In your copy, the records appear word for word and the pictures do not appear at all.
=-=-=
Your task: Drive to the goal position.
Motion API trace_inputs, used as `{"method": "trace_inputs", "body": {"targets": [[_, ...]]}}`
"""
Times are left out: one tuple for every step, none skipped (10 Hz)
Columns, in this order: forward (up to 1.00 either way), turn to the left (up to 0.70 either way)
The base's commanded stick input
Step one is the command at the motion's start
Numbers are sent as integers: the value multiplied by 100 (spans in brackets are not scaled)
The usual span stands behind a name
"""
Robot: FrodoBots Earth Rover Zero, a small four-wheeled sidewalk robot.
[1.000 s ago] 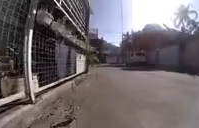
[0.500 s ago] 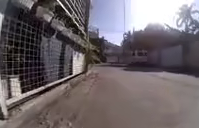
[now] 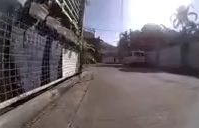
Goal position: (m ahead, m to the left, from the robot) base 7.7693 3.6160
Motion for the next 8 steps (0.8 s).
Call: {"method": "trace_inputs", "body": {"targets": [[85, -2], [85, -2], [85, -2], [85, -2], [85, -2], [85, -2], [85, -2], [85, -2]]}}
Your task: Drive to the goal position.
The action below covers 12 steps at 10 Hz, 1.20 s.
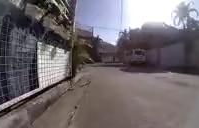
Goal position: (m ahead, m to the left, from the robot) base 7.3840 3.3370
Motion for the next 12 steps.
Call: {"method": "trace_inputs", "body": {"targets": [[85, -2], [85, -2], [85, -2], [85, -2], [85, -2], [85, -2], [85, -2], [85, -2], [85, -2], [85, -2], [85, -2], [85, -2]]}}
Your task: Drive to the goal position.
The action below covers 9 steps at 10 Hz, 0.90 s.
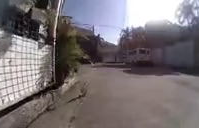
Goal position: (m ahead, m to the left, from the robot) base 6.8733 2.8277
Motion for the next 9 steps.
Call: {"method": "trace_inputs", "body": {"targets": [[85, -2], [85, -2], [85, -2], [85, -2], [85, -2], [85, -2], [85, -2], [85, -2], [85, -2]]}}
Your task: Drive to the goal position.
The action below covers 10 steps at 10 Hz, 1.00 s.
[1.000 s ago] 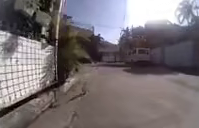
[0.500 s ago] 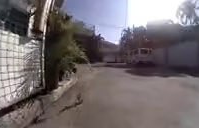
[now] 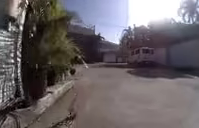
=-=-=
■ **THE COMPLETED TASK**
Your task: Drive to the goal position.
Motion API trace_inputs, used as `{"method": "trace_inputs", "body": {"targets": [[_, ...]]}}`
"""
Times are left out: one tuple for every step, none skipped (10 Hz)
Columns, in this order: forward (up to 1.00 either way), turn to the left (up to 0.70 either way)
The base's commanded stick input
Step one is the command at the motion's start
Numbers are sent as integers: the value multiplied by 100 (spans in brackets are not scaled)
The usual span stands behind a name
"""
Robot: FrodoBots Earth Rover Zero, a small four-wheeled sidewalk robot.
[1.000 s ago] 
[0.500 s ago] 
[now] 
Goal position: (m ahead, m to the left, from the robot) base 7.7693 3.6160
Motion for the next 8 steps (0.8 s).
Call: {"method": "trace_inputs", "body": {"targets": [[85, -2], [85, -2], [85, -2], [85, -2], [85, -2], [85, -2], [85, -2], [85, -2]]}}
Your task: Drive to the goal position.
The action below covers 12 steps at 10 Hz, 1.20 s.
Goal position: (m ahead, m to the left, from the robot) base 7.3840 3.3370
Motion for the next 12 steps.
Call: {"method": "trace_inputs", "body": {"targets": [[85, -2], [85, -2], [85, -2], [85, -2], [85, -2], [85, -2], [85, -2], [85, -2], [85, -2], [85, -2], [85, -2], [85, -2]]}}
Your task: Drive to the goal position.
The action below covers 9 steps at 10 Hz, 0.90 s.
Goal position: (m ahead, m to the left, from the robot) base 6.8733 2.8277
Motion for the next 9 steps.
Call: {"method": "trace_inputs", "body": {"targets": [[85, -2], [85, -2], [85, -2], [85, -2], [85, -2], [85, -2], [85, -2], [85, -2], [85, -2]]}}
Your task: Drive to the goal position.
The action below covers 10 steps at 10 Hz, 1.00 s.
[1.000 s ago] 
[0.500 s ago] 
[now] 

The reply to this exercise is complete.